Although receiving payments to taproot addresses won’t be safe until block 709,632, sending payments should not cause any problems for the sender. Bitcoin Core has supported relaying and mining transactions with taproot-paying outputs since version 0.19 (released November 2019). Optech encourages developers of wallets and services to implement support for paying bech32m taproot addresses now rather than waiting until after taproot activates.

Releases and release candidates

New releases and release candidates for popular Bitcoin infrastructure projects. Please consider upgrading to new releases or helping to test release candidates.

  • LND 0.13.0-beta is a new major release that improves feerate management by making anchor outputs the default commitment transaction format, adds support for using a pruned Bitcoin full node, allows receiving and sending payments using Atomic MultiPath (AMP), and increases LND’s PSBT capabilities, among many other improvements and bug fixes.

Notable code and documentation changes

Notable changes this week in Bitcoin Core, C-Lightning, Eclair, LND, Rust-Lightning, libsecp256k1, Hardware Wallet Interface (HWI), Rust Bitcoin, BTCPay Server, Bitcoin Improvement Proposals (BIPs), and Lightning BOLTs.
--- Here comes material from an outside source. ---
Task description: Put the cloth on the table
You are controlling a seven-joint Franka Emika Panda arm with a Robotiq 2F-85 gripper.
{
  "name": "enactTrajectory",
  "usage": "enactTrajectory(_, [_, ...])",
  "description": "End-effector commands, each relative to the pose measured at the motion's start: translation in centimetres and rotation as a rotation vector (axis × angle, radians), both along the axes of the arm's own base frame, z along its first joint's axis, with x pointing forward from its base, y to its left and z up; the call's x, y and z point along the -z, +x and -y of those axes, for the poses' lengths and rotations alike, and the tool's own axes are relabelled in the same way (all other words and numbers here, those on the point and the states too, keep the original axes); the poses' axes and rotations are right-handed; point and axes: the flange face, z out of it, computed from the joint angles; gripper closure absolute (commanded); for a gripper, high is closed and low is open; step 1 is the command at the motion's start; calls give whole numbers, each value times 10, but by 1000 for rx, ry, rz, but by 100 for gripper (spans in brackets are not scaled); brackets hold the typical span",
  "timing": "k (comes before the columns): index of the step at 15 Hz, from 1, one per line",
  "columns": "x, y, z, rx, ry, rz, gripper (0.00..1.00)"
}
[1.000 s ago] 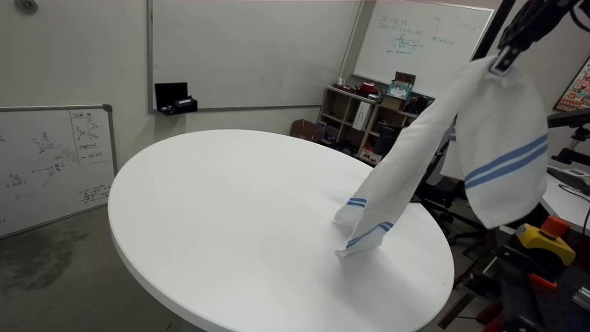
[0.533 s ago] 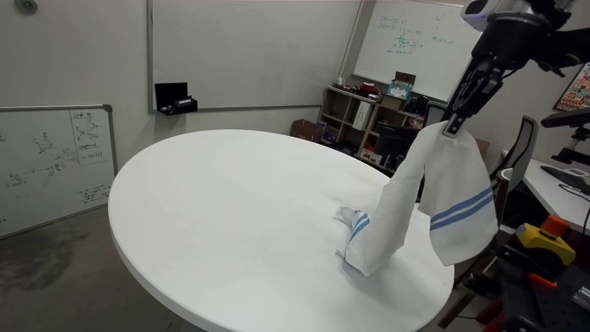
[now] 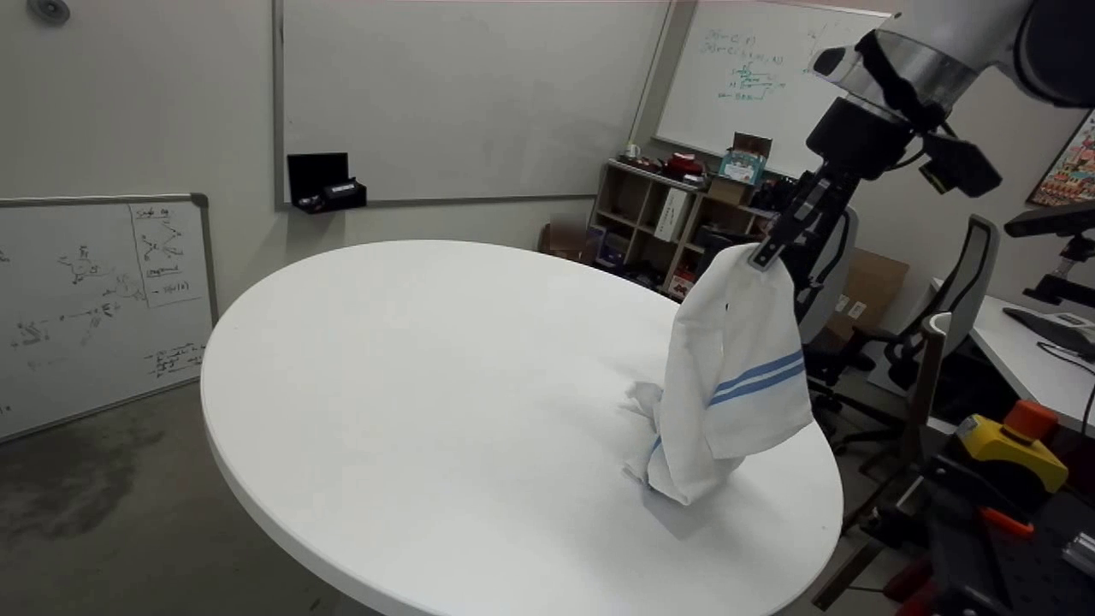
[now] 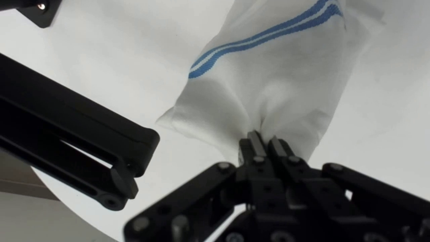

  • Bitcoin Core #21365 adds the ability for the wallet to create signatures for taproot spends—both keypath spends using only the P2TR public key and scriptpath spends using a tapscript. The wallet can also sign for taproot-spending PSBTs, but only if the wallet already has all the keypath or scriptpath information it needs. The somewhat related merged PR #22156 only allows importing that keypath and scriptpath information after taproot is active (block 709,632 on mainnet, but on test networks where taproot is already enabled, importing may be used now).
  • Bitcoin Core #22144 randomizes the order in which peers are serviced in the message handling thread, which is responsible for parsing and processing P2P messages from peers and for sending messages to those peers. Previously, the message handling thread would service each peer round-robin in the order in which the connections to those peers were first established. This PR changes the logic so that, on each iteration of the message handling loop, the order in which peers are serviced is randomized. Peers are still serviced with the same frequency (each peer is serviced once per iteration), but any weaknesses or exploits that rely on a deterministic ordering of servicing peers are avoided.
  • Bitcoin Core #21261 makes it easier to extend inbound connection protection to more networks and then uses that framework to add I2P to the list of protected networks. Diversity protection (often called eviction protection) allows a few peers with desirable characteristics to remain connected when Bitcoin Core is otherwise pruning high-latency connections. Retaining a few connections to peers on anonymity networks is highly desirable both because it allows transaction creators to use those networks to hide their network identity and because the ability to receive blocks over those networks in addition to the regular Internet Protocol can prevent some types of eclipse attacks.
  • Rust Bitcoin #601 adds support for parsing bech32m addresses and requires that v1+ native segwit addresses be encoded with bech32m and not bech32.
  • BTCPay Server #2450 makes generating payjoin-compatible invoices the default when the user opts into using a hot wallet for receiving payments. A button on the create wallet screen allows the user to opt out of this default setting.
  • BTCPay Server #2559 adds a separate screen for guiding the user through their choices for how to sign transactions they spend from their wallet. For hot wallets, the server can just sign, but for wallets where the keys are stored elsewhere, an attractive and informative GUI now guides the user through signing options such as entering their recovery mnemonic, using a hardware signing device, or generating a PSBT for transfer to a signing wallet.